The daughters of Beauregard Allen did not love him with the same fond blindness to his faults that had marked his wife. In the grinding poverty of their later years they could not but see his apathy, the selfishness of his heavy discouragement, the weakness of his tendency to drink. Though the filial sense was strong in them and the example of their mother’s uncomplaining devotion one that they obediently followed, they realized that their father was more a tottering pillar to support than a staff upon which to lean.
Now, a vague, dark bulk in the deserted room, so filled with memories of the dead woman, he was a figure of heart-piercing desolation. His daughter moved to the table and said gently:
“Why, father dear, are you still sitting in the dark? Why didn’t you light the lamp?”
He answered with an inarticulate sound and did not move. Setting the stones on the table June drew the lamp toward her and lit it. The sudden flood of light seemed to rouse him. The chair creaked under his weight as he turned. His haggard eyes absently traveled over the lamp and the table near it and finally rested on the scattered fragments of rock.
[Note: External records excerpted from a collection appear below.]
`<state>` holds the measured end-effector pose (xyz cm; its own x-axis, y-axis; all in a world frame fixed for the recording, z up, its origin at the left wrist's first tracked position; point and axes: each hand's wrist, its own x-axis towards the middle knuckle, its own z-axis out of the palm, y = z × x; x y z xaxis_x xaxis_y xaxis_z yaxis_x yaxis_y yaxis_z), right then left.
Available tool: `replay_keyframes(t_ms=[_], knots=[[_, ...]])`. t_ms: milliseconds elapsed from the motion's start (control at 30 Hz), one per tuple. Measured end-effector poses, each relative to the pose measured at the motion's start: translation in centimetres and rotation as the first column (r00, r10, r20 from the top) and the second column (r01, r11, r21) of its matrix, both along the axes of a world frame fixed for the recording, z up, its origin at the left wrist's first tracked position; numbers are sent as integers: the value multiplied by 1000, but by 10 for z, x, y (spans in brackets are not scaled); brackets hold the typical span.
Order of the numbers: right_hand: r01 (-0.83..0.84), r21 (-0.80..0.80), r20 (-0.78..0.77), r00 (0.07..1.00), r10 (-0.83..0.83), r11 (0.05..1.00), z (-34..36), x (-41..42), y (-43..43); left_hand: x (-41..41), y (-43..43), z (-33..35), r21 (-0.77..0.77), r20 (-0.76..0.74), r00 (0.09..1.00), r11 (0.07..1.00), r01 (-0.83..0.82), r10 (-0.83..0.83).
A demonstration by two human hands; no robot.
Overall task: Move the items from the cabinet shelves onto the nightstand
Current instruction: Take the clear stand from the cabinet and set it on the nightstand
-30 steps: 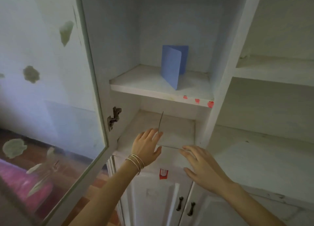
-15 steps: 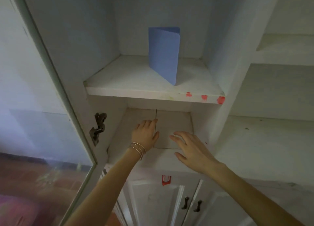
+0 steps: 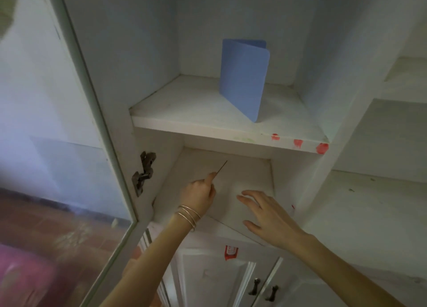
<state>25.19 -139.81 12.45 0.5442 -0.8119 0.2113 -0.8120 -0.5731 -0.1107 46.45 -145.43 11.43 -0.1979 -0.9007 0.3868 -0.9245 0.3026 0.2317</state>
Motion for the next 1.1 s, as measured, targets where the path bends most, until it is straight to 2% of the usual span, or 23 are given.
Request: replay_keyframes(t_ms=[167, 333, 500, 733, 900, 1100], knots=[[-109, 143, -36, 993, 115, 984, -23, 5, 9, 24, 39, -5, -45, -131, 991, 999, -27, 21], [-261, 195, -40, 961, 273, 946, -36, 6, 24, 36, 80, -4, -149, -193, 968, 971, -189, 159], [-371, 282, -35, 918, 395, 885, -35, 0, 45, 38, 124, -6, -130, -252, 920, 932, -339, 300], [-467, 234, -24, 874, 486, 853, -46, -18, 75, 22, 209, -3, -191, -298, 851, 846, -497, 433], [-468, 234, 88, 883, 461, 852, -46, -24, 108, -4, 298, -12, -168, -353, 729, 726, -666, 586], [-419, 381, 123, 907, 403, 824, -53, 3, 154, -27, 404, -31, -114, -494, 527, 550, -828, 691]])
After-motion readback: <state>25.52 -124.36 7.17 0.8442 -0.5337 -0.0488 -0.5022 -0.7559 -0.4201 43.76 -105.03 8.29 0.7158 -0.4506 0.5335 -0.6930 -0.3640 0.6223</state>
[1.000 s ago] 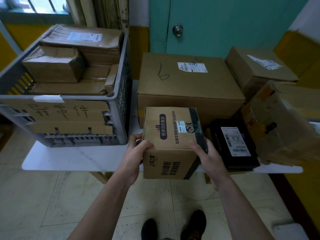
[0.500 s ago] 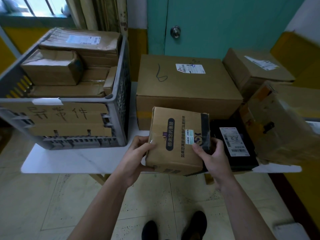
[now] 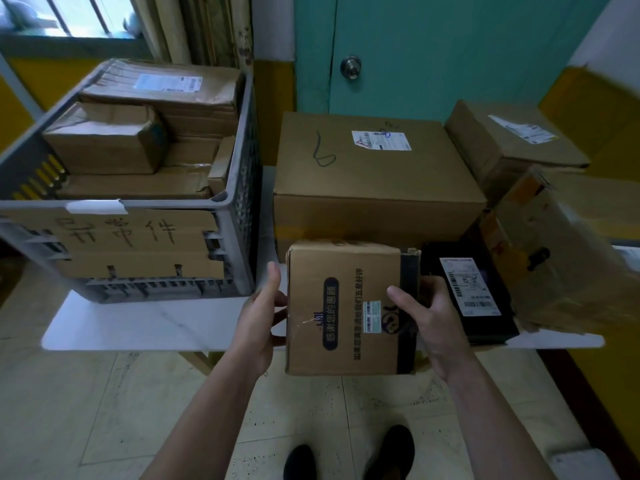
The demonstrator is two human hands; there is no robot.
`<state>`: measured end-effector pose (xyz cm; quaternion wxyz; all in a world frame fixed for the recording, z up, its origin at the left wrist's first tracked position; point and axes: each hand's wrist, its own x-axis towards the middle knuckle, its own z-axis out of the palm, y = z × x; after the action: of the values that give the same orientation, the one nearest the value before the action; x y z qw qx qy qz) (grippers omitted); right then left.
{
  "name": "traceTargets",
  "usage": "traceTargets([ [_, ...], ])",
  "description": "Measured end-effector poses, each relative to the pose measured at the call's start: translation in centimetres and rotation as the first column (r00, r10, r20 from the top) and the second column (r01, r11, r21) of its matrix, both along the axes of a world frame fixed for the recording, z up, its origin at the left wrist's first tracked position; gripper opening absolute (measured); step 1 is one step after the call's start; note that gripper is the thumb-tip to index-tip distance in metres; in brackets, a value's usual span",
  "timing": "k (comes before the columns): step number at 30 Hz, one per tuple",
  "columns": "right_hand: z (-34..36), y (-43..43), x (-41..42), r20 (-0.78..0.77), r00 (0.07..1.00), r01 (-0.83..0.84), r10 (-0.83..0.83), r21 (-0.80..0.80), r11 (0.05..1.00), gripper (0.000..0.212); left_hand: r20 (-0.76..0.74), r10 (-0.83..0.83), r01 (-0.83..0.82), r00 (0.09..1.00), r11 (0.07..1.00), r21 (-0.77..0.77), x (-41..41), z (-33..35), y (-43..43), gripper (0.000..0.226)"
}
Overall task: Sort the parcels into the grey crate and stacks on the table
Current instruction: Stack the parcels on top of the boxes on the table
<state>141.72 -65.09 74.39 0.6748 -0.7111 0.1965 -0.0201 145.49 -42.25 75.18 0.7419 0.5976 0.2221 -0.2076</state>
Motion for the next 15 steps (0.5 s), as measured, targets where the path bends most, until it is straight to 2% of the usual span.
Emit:
traceTargets([
  [4, 0.0, 0.5, -0.2, -0.013, 0.996, 0.084, -0.084, 0.027, 0.996, 0.067, -0.018, 0.029, -0.028, 0.999, 0.999, 0.024, 0.2, -0.4, 0.2, 0.070],
  [11, 0.3, 0.3, -0.1, -0.093, 0.989, 0.111, -0.114, -0.036, 0.993, 0.102, -0.027, -0.052, 0.054, 0.998, 0.995, 0.079, 0.4, -2.0, 0.0, 0.058],
  [13, 0.5, 0.2, -0.1, -0.092, 0.987, 0.131, -0.134, -0.046, 0.990, 0.092, -0.024, -0.072, 0.074, 0.997, 0.993, 0.093, 0.3, -2.2, 0.0, 0.061],
  [15, 0.2, -0.1, 0.0, -0.115, 0.982, 0.143, -0.148, -0.055, 0.988, 0.073, -0.028, -0.088, 0.091, 0.996, 0.990, 0.112, 0.1, -2.2, 0.0, 0.070],
])
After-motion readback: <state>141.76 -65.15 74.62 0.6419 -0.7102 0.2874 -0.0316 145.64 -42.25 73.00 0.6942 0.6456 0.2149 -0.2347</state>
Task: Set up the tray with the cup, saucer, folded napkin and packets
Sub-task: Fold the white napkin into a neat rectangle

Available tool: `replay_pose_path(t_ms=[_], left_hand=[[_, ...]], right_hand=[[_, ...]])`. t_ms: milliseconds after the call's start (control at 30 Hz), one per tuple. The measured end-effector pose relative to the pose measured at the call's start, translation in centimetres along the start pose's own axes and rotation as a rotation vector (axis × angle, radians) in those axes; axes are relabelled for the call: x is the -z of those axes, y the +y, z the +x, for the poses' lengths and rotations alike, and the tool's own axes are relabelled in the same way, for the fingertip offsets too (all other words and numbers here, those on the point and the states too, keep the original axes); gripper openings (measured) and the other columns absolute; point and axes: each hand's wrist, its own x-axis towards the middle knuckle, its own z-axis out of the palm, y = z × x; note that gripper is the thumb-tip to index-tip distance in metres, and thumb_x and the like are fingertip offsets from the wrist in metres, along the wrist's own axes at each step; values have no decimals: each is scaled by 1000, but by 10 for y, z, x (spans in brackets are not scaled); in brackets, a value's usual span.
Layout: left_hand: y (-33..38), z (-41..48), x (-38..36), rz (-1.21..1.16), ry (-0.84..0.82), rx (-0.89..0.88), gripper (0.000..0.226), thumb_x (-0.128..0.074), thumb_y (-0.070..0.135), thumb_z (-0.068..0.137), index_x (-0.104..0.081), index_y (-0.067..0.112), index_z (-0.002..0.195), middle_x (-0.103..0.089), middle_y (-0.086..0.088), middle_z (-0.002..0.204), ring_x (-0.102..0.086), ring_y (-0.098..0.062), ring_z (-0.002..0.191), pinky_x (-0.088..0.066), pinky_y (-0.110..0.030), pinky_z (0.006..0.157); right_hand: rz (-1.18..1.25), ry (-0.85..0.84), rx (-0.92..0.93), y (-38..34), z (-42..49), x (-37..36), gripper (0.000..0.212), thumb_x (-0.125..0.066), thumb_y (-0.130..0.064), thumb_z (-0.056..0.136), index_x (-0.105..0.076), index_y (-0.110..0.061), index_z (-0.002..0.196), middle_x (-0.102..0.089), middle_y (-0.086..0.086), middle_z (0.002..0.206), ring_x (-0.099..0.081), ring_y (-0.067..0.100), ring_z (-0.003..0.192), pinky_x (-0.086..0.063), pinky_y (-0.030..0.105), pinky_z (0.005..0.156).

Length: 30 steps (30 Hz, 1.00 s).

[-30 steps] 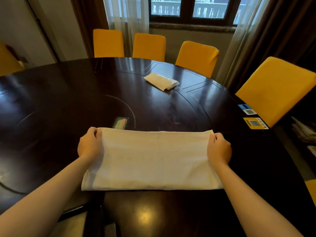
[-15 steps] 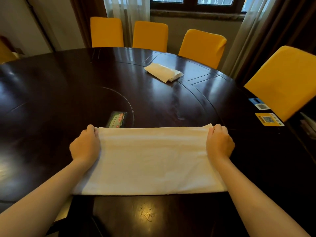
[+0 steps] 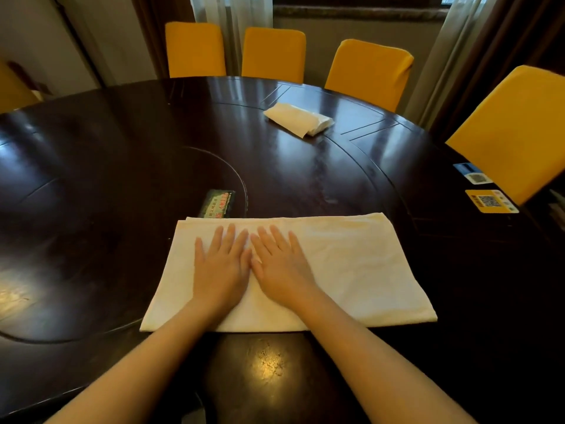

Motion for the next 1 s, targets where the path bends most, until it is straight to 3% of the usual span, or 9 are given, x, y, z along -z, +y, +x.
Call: replay_pose_path(t_ms=[200, 367, 467, 567, 667, 800, 867, 1000], left_hand=[[-46, 2, 6, 91, -84, 0, 67, -4, 64, 87, -5, 34, 147, -2, 7, 159, 2, -14, 146, 4, -44, 117], [-82, -1, 23, 95, -78, 56, 75, -3, 65, 84, -8, 26, 148, -5, 2, 159, -1, -15, 146, 0, -46, 118], [-81, -1, 27, 67, -71, 72, 71, -14, 59, 90, -10, 20, 149, -5, -2, 159, -4, -19, 146, -1, -44, 118], [-76, 1, 34, -99, 86, 150, 61, -38, 41, 95, -22, 10, 145, -34, -16, 149, -36, -32, 135, -25, -48, 111], [-76, 12, 43, -332, 227, 290, 49, -48, 25, 93, -35, 12, 139, -60, -16, 121, -53, -34, 112, -42, -50, 95], [-78, 32, 51, -597, 241, 460, 44, -53, 12, 89, -44, 13, 133, -64, -13, 108, -57, -26, 97, -46, -39, 81], [-81, 37, 50, -612, 250, 491, 40, -55, 9, 87, -51, 13, 126, -64, -13, 107, -57, -21, 91, -46, -33, 76], [-84, 39, 45, -605, 292, 484, 27, -56, 11, 88, -60, 12, 115, -64, -12, 111, -57, -22, 96, -47, -32, 79]], right_hand=[[-53, 23, -233, 49, -10, 11, 57, -15, -49, 96, -8, -29, 148, -1, -5, 160, 3, 18, 147, 4, 44, 117], [-98, 74, -505, 114, -48, 35, 58, -18, -45, 97, -11, -21, 149, -6, -1, 160, -2, 19, 147, 1, 46, 119], [-159, 112, -603, 133, -68, 45, 61, -19, -44, 97, -11, -14, 149, -10, 3, 159, -3, 22, 147, -1, 47, 119], [-97, 212, -680, 130, -76, 49, 59, -28, -36, 97, -20, -6, 146, -22, 11, 156, -14, 27, 145, -9, 45, 117], [-92, 431, -706, 125, -73, 55, 37, -46, -22, 93, -49, 0, 122, -53, 21, 127, -43, 37, 120, -32, 48, 100], [7, 530, -781, 133, -64, 64, 24, -52, -13, 91, -58, 0, 111, -57, 23, 116, -45, 40, 112, -36, 46, 93], [86, 568, -792, 136, -62, 66, 20, -51, -7, 90, -59, 0, 107, -58, 22, 114, -47, 39, 110, -37, 46, 92], [166, 680, -758, 135, -64, 65, 14, -50, -3, 89, -58, -1, 100, -60, 21, 106, -52, 38, 103, -42, 45, 87]])
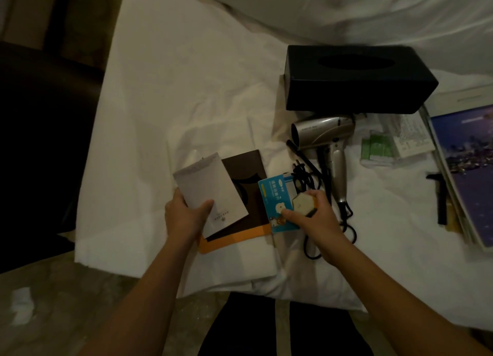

June had bent down to look at the wick which she was carefully adjusting, when she heard him give a suppressed exclamation, and his long brown hand entered the circle of lamplight and gathered up the stones. The wick satisfactorily arranged, she settled the shade and turned away. Her father drew his chair closer to the slanting torrent of light, and holding the stones directly under it, leaned forward, scrutinizing them as he turned them about.
“Where did you get these?” he said without looking up.
She told him, turning again toward the table, absently watching him.